• Hello everyone,

    i have 3 pfsense boxes on hardware, all running version 2.4.5-p1. (latest)

    same Open VPN configuration on all. The client exports are different !!! actually 1-2 are working, 3 is not. All exports is with windows 10 latest export (2.5, not legacy)

    The difference is on Cipher lines. i don't know why. Anyone with experience with this ?
    Servers and settings and networks are ok , triple checked. If i manually edit the .ovpn pfsense 3 is working. I just want to know what's wrong. Thanks for any suggestions.

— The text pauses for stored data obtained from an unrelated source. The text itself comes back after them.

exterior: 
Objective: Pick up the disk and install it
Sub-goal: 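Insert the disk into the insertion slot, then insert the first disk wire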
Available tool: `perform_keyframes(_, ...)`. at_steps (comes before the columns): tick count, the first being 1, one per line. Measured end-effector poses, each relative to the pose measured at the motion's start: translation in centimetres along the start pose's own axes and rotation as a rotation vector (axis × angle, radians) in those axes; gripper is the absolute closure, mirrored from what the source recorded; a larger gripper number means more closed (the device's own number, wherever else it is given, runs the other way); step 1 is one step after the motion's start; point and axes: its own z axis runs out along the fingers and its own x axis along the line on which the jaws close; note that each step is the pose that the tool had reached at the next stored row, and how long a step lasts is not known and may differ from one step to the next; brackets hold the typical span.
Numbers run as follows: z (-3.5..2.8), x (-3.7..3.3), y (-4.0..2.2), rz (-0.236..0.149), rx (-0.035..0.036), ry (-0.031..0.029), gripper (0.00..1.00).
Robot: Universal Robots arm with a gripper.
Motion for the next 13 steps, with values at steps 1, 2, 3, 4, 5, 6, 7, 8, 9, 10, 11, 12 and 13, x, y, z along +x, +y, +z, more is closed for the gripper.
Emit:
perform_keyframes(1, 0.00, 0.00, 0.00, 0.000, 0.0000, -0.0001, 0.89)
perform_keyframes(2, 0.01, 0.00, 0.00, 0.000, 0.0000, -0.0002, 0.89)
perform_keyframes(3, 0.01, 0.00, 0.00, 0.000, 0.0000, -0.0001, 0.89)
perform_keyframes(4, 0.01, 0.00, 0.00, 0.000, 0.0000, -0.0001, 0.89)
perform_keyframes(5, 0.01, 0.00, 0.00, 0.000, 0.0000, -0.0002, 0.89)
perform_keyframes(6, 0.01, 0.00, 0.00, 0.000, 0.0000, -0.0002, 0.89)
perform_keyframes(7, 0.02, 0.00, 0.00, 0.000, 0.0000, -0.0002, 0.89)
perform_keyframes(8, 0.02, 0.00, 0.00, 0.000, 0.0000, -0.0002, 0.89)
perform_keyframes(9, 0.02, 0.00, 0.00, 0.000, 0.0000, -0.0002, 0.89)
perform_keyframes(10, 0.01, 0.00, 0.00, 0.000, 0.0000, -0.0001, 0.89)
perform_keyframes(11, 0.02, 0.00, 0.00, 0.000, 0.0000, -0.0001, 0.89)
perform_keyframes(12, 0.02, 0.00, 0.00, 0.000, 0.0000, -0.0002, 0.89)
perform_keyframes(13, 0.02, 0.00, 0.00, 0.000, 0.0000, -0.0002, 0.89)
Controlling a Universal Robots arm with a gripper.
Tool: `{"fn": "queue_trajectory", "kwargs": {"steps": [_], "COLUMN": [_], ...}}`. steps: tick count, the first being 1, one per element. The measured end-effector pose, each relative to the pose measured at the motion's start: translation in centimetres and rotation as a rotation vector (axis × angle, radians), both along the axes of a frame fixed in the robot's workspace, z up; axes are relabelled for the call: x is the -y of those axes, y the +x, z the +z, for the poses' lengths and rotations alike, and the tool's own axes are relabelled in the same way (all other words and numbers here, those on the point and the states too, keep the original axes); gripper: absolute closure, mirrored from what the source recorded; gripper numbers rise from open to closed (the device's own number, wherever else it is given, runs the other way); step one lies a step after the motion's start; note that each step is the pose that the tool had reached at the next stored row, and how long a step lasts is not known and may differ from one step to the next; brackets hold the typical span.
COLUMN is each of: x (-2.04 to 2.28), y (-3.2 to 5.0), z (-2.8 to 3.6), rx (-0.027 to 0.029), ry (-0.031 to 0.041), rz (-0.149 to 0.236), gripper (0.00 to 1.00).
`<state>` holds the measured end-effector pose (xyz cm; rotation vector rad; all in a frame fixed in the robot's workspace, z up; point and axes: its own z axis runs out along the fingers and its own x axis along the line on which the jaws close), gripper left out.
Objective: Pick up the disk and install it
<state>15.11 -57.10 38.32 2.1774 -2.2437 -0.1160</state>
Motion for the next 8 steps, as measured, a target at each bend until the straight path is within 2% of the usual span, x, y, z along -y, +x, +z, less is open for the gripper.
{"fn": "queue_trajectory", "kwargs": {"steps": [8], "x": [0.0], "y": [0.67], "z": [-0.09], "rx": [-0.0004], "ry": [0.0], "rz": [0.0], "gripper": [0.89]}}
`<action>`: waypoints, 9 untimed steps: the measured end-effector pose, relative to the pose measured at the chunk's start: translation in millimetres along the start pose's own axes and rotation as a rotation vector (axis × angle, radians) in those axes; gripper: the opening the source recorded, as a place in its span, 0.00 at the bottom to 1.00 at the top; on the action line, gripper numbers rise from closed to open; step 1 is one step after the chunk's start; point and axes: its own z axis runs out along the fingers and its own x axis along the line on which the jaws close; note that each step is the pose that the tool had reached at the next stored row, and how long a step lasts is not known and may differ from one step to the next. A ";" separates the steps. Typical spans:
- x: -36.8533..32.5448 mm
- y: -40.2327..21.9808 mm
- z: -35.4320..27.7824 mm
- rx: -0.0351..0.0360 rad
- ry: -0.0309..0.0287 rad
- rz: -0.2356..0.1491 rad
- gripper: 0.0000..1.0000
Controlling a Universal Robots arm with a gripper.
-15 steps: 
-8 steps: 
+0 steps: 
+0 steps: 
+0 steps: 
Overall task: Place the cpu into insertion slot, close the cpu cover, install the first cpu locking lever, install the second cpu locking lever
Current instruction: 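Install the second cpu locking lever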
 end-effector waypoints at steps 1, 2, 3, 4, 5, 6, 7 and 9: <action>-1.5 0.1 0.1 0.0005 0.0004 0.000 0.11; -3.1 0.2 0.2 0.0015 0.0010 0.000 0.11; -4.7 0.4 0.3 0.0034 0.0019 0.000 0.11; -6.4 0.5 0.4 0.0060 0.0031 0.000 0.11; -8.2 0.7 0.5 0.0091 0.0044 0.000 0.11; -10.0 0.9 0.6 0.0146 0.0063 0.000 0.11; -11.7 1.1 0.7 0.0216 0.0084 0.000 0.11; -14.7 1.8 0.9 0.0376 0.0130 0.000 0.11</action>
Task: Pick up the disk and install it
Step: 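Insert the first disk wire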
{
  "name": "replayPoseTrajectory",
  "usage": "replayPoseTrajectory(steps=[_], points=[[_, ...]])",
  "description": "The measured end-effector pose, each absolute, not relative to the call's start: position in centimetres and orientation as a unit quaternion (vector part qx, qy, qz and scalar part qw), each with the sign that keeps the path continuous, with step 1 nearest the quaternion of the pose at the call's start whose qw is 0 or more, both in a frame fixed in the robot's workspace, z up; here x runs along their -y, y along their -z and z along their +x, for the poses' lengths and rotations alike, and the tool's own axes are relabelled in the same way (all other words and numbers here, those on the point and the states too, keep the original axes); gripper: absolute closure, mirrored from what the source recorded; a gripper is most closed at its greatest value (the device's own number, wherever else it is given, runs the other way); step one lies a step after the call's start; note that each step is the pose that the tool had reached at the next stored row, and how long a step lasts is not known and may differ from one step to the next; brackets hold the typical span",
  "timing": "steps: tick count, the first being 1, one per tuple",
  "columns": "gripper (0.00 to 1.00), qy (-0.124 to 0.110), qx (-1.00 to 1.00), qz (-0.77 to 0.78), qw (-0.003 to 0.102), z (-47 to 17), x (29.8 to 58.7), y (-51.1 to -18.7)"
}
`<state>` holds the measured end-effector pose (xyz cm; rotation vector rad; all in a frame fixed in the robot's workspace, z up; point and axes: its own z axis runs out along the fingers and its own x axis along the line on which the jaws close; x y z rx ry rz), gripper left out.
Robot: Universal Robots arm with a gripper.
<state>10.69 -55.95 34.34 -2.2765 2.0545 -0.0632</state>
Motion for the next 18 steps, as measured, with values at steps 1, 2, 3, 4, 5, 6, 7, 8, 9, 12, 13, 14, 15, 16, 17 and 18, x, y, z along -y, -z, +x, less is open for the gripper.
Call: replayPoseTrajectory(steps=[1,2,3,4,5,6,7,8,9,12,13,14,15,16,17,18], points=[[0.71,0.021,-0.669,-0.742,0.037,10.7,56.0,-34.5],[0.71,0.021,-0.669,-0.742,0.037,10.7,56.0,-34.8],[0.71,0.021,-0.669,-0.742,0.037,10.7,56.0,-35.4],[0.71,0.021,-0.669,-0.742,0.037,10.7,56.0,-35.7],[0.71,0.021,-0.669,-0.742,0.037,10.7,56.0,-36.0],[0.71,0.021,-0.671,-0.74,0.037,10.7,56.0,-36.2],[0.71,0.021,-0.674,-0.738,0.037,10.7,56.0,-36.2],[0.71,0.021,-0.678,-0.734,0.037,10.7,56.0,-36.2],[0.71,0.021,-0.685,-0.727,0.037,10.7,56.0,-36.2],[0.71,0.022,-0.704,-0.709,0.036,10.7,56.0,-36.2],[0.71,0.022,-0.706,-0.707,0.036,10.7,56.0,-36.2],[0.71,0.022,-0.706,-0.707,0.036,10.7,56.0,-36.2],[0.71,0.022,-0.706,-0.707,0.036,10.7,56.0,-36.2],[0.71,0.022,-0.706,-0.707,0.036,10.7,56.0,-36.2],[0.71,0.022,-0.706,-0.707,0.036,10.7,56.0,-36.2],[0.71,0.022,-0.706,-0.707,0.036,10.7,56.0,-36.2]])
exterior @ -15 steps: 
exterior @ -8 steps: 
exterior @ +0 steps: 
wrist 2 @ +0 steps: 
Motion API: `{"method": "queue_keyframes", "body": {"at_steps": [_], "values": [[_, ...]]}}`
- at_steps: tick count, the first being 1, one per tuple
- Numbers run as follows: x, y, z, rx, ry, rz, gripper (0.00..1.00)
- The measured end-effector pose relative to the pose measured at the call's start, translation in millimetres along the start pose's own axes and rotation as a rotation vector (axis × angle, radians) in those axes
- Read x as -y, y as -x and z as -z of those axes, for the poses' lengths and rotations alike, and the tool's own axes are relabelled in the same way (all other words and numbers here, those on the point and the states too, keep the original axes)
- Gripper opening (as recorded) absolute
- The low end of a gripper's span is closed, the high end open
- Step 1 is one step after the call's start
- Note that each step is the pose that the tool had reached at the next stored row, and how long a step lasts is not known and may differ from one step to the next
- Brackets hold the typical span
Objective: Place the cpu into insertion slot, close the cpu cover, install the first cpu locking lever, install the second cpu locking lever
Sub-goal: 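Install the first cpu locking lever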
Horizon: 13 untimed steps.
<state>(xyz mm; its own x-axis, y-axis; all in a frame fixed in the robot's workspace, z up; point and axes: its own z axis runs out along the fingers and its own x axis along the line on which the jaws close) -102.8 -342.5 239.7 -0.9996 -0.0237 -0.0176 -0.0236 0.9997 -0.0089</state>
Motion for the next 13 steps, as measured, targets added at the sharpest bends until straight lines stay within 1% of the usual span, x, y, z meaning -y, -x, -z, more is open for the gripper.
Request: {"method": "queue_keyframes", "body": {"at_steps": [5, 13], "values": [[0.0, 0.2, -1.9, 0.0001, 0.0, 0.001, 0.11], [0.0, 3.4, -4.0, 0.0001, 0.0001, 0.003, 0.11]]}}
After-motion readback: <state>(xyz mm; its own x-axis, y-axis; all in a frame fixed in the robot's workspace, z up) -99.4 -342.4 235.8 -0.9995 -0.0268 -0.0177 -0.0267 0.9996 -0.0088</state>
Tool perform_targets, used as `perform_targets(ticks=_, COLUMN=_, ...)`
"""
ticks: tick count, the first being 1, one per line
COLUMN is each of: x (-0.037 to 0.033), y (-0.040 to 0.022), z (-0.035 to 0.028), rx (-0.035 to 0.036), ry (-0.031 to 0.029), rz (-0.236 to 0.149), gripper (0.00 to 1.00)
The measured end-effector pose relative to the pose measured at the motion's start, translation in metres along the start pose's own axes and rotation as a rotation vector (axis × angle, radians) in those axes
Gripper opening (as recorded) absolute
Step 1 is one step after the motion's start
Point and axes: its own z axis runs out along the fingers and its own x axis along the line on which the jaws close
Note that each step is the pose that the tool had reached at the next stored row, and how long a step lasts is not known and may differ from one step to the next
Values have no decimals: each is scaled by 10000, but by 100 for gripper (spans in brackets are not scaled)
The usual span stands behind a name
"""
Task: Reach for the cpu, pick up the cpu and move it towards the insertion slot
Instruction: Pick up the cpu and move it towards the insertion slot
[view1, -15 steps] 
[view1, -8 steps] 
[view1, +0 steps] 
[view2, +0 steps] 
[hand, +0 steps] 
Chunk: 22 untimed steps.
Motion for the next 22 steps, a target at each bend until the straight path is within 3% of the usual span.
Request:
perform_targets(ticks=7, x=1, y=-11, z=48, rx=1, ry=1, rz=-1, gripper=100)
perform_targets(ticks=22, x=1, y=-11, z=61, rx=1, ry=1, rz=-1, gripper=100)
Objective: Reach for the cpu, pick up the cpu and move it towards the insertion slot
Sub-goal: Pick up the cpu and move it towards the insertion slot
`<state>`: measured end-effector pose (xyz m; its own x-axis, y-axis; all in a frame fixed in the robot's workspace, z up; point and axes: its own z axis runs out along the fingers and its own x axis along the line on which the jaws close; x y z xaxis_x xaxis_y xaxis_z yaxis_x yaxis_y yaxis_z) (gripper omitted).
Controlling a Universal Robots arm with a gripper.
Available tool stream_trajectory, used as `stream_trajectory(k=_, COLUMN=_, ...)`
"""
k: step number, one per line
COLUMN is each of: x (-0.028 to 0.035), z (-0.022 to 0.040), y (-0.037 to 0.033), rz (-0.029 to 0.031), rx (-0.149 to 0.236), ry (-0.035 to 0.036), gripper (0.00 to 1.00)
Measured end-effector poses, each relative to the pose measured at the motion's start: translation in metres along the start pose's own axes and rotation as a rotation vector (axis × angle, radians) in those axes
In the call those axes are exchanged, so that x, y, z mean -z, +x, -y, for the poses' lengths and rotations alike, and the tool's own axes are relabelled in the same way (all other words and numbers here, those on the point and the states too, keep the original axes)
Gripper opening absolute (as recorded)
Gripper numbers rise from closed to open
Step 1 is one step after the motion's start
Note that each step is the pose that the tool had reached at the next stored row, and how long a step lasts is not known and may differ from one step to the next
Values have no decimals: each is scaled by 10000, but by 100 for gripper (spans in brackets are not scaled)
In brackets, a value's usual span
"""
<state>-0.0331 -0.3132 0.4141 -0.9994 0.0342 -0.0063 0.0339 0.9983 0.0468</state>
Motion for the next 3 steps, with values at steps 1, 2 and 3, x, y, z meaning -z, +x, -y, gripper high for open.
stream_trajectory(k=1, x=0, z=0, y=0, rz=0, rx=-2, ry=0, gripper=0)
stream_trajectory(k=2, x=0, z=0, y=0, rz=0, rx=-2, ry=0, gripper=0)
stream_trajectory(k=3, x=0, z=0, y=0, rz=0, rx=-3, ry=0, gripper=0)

    pfsense1-pfSense-UDP4-1194-config.ovpn

    dev tun
    persist-tun
    persist-key
    cipher AES-128-CBC
    data-ciphers AES-128-GCM
    auth SHA1
    tls-client
    client
    resolv-retry infinite
    remote 192.168.2.21 1194 udp4
    auth-user-pass
    ca makariou-pfSense-UDP4-1194-ca.crt
    tls-auth makariou-pfSense-UDP4-1194-tls.key 1
    remote-cert-tls server

    pfsense2-pfSense-UDP4-1194-config.ovpn

    dev tun
    persist-tun
    persist-key
    ncp-ciphers AES-128-GCM
    cipher AES-128-CBC
    auth SHA1
    tls-client
    client
    resolv-retry infinite
    remote 192.168.2.22 1194 udp
    auth-user-pass
    ca pfSense-client-UDP4-1194-ca.crt
    tls-auth pfSense-client-UDP4-1194-tls.key 1
    remote-cert-tls server

    pfsense3-pfSense-UDP4-1194-config.ovpn

    dev tun
    persist-tun
    persist-key
    data-ciphers AES-128-GCM
    data-ciphers-fallback AES-128-CBC
    auth SHA1
    tls-client
    client
    resolv-retry infinite
    remote 192.168.2.23 1194 udp4
    auth-user-pass
    ca pfSense-client-UDP4-1194-ca.crt
    tls-auth pfSense-client-UDP4-1194-tls.key 1
    remote-cert-tls server

    Error from windows client:

    2020-12-30 21:48:12 OpenVPN 2.5.0 x86_64-w64-mingw32 [SSL (OpenSSL)] [LZO] [LZ4] [PKCS11] [AEAD] built on Oct 28 2020
    2020-12-30 21:48:12 Windows version 10.0 (Windows 10 or greater) 64bit
    2020-12-30 21:48:12 library versions: OpenSSL 1.1.1h 22 Sep 2020, LZO 2.10
    Enter Management Password:
    2020-12-30 21:48:14 TCP/UDP: Preserving recently used remote address: [AF_INET]192.168.2.23:1194
    2020-12-30 21:48:14 UDPv4 link local (bound): [AF_INET][undef]:1194
    2020-12-30 21:48:14 UDPv4 link remote: [AF_INET]192.168.2.23:1194
    2020-12-30 21:48:14 WARNING: this configuration may cache passwords in memory -- use the auth-nocache option to prevent this
    2020-12-30 21:48:14 [VPN-certificate] Peer Connection Initiated with [AF_INET]192.168.2.23:1194
    2020-12-30 21:48:16 OPTIONS ERROR: failed to negotiate cipher with server. Add the server's cipher ('AES-128-CBC') to --data-ciphers (currently 'AES-128-GCM') if you want to connect to this server.
    2020-12-30 21:48:16 ERROR: Failed to apply push options
    2020-12-30 21:48:16 Failed to open tun/tap interface
    2020-12-30 21:48:16 SIGUSR1[soft,process-push-msg-failed] received, process restarting

    (and repeats...)


  • @bambos
    Look at your ciphers , in the server definitions

    They are not the same on all 3 instances.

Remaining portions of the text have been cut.